#### Your task:
Please keep the images out and set down the data exactly as given.

#### Information supplied:
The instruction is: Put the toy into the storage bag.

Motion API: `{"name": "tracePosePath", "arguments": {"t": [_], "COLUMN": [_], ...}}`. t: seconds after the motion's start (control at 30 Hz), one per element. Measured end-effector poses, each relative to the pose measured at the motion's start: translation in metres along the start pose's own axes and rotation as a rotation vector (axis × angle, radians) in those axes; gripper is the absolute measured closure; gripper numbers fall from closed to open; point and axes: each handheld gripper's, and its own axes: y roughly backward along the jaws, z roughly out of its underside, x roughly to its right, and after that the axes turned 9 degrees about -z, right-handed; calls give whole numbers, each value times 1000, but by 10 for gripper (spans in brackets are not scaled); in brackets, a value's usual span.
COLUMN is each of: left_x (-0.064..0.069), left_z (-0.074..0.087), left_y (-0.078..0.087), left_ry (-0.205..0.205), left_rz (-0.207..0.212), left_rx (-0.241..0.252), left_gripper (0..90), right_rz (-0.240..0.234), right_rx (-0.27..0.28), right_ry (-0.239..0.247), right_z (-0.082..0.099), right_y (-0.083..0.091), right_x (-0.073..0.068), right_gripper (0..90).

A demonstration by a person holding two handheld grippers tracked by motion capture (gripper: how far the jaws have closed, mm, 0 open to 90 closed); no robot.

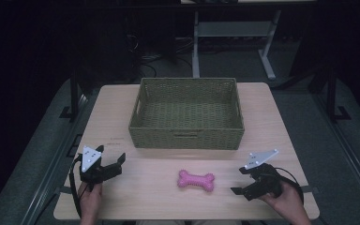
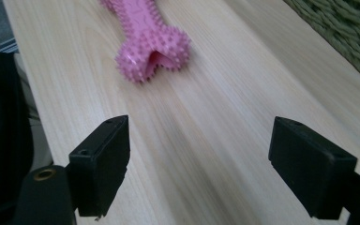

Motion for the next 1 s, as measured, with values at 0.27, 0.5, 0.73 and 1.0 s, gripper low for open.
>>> {"name": "tracePosePath", "arguments": {"t": [0.27,0.5,0.73,1.0], "left_x": [0,1,-1,-1], "left_z": [0,0,-1,-1], "left_y": [0,-1,0,0], "left_ry": [-4,-3,0,2], "left_rz": [0,1,-4,-3], "left_rx": [0,-2,1,-1], "left_gripper": [136,137,136,137], "right_rz": [-29,-62,-86,-100], "right_rx": [-33,-77,-107,-130], "right_ry": [58,91,140,176], "right_z": [-24,-37,-53,-67], "right_y": [-5,-16,-27,-36], "right_x": [-8,-11,-14,-17], "right_gripper": [210,223,224,224]}}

#### Task result:
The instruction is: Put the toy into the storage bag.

Motion API: `{"name": "tracePosePath", "arguments": {"t": [_], "COLUMN": [_], ...}}`. t: seconds after the motion's start (control at 30 Hz), one per element. Measured end-effector poses, each relative to the pose measured at the motion's start: translation in metres along the start pose's own axes and rotation as a rotation vector (axis × angle, radians) in those axes; gripper is the absolute measured closure; gripper numbers fall from closed to open; point and axes: each handheld gripper's, and its own axes: y roughly backward along the jaws, z roughly out of its underside, x roughly to its right, and after that the axes turned 9 degrees about -z, right-handed; calls give whole numbers, each value times 1000, but by 10 for gripper (spans in brackets are not scaled); in brackets, a value's usual span.
COLUMN is each of: left_x (-0.064..0.069), left_z (-0.074..0.087), left_y (-0.078..0.087), left_ry (-0.205..0.205), left_rz (-0.207..0.212), left_rx (-0.241..0.252), left_gripper (0..90), right_rz (-0.240..0.234), right_rx (-0.27..0.28), right_ry (-0.239..0.247), right_z (-0.082..0.099), right_y (-0.083..0.091), right_x (-0.073..0.068), right_gripper (0..90).

A demonstration by a person holding two handheld grippers tracked by motion capture (gripper: how far the jaws have closed, mm, 0 open to 90 closed); no robot.


Motion for the next 1 s, as measured, with values at 0.27, 0.5, 0.73 and 1.0 s, gripper low for open.
>>> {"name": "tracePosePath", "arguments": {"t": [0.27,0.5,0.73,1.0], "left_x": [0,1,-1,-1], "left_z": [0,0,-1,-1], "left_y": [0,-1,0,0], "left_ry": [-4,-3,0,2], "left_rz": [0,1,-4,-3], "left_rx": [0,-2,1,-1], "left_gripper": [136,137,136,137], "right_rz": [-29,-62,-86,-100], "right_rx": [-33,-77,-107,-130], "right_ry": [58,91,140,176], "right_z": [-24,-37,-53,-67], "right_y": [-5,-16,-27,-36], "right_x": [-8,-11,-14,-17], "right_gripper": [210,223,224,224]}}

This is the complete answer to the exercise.